Pakistan's political representation is mainly men, with few women being elected to the National Assembly. In order to combat this gap, Pakistan instituted a gender quota in the form of reserved seats. The Pakistani Constitution mandates that 17% of the seats in the National Assembly be reserved for women. Between 2017-2018, women constituted 20% of the Parliament and in the National Assembly. The introduction of women into politics has also had numerous effects on the legislative behavior in Pakistani politics as in 2017-2018 when there were 20% of elected women, they introduced an average of 25 agenda items versus the average of 6 agenda items introduced by male Parliamentarians. Women lawmakers on average also attended more sittings of both the Senate and the National Assembly (64% and 67% respectively) than male colleagues did during the same period (59% and 54% respectively).

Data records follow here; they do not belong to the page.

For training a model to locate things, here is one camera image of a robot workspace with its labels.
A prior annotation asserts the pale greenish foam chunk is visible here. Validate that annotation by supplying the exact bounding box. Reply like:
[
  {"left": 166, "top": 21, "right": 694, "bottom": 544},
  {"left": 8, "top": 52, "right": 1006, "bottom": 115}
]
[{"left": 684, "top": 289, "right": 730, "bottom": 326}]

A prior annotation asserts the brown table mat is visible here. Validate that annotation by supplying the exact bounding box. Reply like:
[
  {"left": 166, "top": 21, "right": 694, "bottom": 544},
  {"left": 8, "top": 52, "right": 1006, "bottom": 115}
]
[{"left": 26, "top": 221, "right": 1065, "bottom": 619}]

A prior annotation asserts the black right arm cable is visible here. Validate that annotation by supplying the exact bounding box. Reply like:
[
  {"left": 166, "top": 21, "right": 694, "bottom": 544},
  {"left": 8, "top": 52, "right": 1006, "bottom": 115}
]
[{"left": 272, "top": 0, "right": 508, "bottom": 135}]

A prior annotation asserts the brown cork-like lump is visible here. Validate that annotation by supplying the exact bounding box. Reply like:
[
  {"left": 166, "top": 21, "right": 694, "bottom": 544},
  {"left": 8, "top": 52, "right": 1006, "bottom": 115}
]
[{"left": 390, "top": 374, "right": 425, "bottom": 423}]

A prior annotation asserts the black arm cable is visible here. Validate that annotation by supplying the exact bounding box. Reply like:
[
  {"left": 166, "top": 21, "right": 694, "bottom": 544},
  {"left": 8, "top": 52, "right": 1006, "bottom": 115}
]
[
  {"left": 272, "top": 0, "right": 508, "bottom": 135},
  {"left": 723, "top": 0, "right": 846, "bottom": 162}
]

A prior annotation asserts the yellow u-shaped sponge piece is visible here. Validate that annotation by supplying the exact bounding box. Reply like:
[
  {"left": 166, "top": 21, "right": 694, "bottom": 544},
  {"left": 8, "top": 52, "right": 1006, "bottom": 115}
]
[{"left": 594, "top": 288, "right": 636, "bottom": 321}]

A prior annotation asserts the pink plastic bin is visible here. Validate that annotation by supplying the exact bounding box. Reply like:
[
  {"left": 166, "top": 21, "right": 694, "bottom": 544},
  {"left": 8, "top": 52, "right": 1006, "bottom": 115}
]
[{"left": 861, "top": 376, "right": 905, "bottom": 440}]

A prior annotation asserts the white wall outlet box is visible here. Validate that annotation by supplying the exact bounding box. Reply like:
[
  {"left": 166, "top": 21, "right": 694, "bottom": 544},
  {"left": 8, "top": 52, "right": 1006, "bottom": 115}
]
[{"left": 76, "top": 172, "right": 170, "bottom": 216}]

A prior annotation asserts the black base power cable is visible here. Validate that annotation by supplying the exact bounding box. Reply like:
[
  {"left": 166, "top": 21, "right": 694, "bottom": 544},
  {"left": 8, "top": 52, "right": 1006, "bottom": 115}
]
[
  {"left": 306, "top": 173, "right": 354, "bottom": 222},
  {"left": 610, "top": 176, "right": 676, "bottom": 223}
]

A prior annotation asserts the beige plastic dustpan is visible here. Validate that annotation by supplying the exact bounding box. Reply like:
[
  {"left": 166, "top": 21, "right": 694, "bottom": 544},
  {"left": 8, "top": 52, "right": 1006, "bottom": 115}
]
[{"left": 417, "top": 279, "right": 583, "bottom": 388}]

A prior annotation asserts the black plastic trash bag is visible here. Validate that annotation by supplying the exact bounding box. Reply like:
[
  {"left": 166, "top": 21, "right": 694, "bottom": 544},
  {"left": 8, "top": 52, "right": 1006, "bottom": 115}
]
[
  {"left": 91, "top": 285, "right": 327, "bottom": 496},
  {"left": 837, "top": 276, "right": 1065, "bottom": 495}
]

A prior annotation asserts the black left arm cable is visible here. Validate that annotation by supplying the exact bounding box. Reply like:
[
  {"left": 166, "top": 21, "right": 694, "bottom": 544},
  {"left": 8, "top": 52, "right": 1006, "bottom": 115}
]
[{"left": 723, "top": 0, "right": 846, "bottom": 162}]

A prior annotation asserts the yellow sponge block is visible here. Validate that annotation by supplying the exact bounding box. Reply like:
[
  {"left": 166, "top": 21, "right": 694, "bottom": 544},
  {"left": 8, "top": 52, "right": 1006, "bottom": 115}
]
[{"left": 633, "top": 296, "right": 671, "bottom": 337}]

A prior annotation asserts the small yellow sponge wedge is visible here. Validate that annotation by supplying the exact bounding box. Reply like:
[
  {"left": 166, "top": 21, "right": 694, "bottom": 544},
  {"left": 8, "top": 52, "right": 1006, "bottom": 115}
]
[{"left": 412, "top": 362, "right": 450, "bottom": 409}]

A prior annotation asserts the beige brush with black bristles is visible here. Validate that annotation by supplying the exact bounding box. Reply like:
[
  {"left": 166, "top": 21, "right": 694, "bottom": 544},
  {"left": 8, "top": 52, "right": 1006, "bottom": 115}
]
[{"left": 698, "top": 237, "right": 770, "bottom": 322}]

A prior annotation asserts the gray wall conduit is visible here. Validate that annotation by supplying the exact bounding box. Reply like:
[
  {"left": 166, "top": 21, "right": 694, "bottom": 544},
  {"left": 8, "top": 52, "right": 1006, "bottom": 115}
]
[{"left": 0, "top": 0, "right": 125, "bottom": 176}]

=== Reasons for the gap ===
The social acknowledgement of politics as part of the public sphere, which is considered the man's responsibility has proven to be a barrier for women participating and getting elected into office. Many women find it difficult to enter public office as it is seen as a masculine area, fit for men and unfit for women. Thus, these social stigmas and social norms keep women feeling separated from politics as a whole. Additionally, the traditional culture in Pakistan usually delegates household responsibilities to women, as mentioned previously. Thus, many women find it difficult to find the time to run and are accused of neglecting their children and home in their desire for a political career. Another gap lies in the gender makeup of party leaders. In Pakistan all of the party elites and leaders are male, who would occasionally leave women candidates out of important decisions and be less likely to support a female candidate. Additionally, in Pakistan men and women are usually kept separate in certain public areas, such as there may be two voting lines, one for men and women. This ensures the protection and comfort of citizens. However, in certain government offices there are not adequate accommodations for women as there as there are not certain spaces designated for women, such as a female visiting area.

==Cultural disparity==
===Media participation===
According to the Federal Union of Journalists, less than 5% of journalists in Pakistan are women.